Sedangkan pengelompokan berdasarkan insiden cedera akibat obat menurut peraturan Menteri
Kesehatan Republic Indonesia Nomor 11 tahun 2017 tentang keselamatan pasien merupakan
kategori kejadian tidak cedera (KCT) yaitu insiden yang sudah terpapar ke pasien.
KESIMPULAN
Berdasarkan penelitian yang telah dilakukan dapat diambil kesimpulan sebagai yaitu
medication error yang paling banyak dilakukan di Instalasi Farmasi Rumah Sakit Sentra Medika,
Cikarang adalah pada fase prescribing dengan total kejadian 495 atau 28,11% kedua fase
transcribing dengan total kejadian 44 kasus, atau rata-rata 3,085%, dan yang terendah adalah fase
dispensing sebesar 4 kasus atau 0,217%. Kasus terbanyak yang terjadi pada fase prescribing yaitu:
tidak ada SIP dokter, tidak ada berat badan pasien dan tidak ada alamat pasien.
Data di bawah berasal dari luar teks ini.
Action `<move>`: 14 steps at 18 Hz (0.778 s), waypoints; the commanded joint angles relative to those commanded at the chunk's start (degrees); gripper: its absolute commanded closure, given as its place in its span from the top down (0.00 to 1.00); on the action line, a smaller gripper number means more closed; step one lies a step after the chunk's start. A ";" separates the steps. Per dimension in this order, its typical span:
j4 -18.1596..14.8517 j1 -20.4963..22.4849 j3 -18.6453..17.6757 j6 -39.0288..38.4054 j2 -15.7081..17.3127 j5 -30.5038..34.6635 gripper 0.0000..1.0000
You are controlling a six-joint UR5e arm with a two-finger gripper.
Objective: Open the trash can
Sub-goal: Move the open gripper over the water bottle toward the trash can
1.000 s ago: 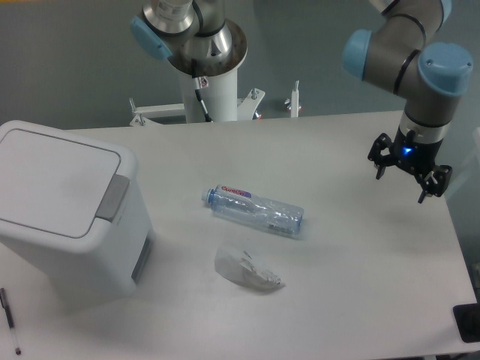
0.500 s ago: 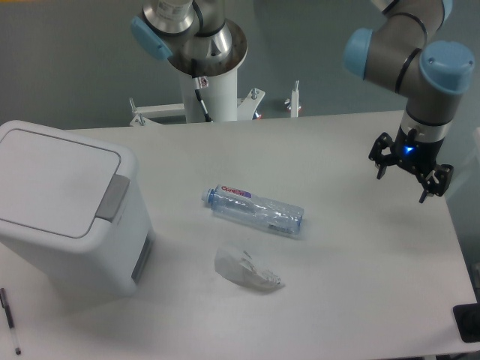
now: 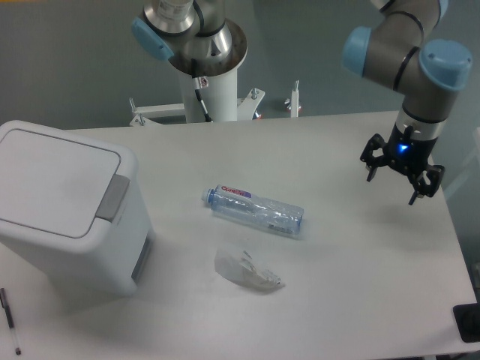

Pada fase
transcribing terjadi medication error terbanyak pada salah membaca nama obat/ tidak ada nama
obat sebesar 17 kejadian, atau 8,37% dan salah membaca aturan pakai sebanyak 17 kejadian, atau
8,37%.

Pada fase dispensing kesalahan terjadi pada salah menyiapkan obat/alkes sebanya 2 kejadian
atau 0,98% dan obat ada yang kurang, sebanyak 2 kejadian, atau 0,98%. Maka medication error
yang terjadi di Instalasi Farmasi Rumah Sakit Sentra Medika, Cikarang yaitu berada pada kategori
C, yang artinya “Kesalahan terjadi dan telah mencapai pasien namun tidak mencenderai pasien”
dengan tipe error sebagai “error no harm”.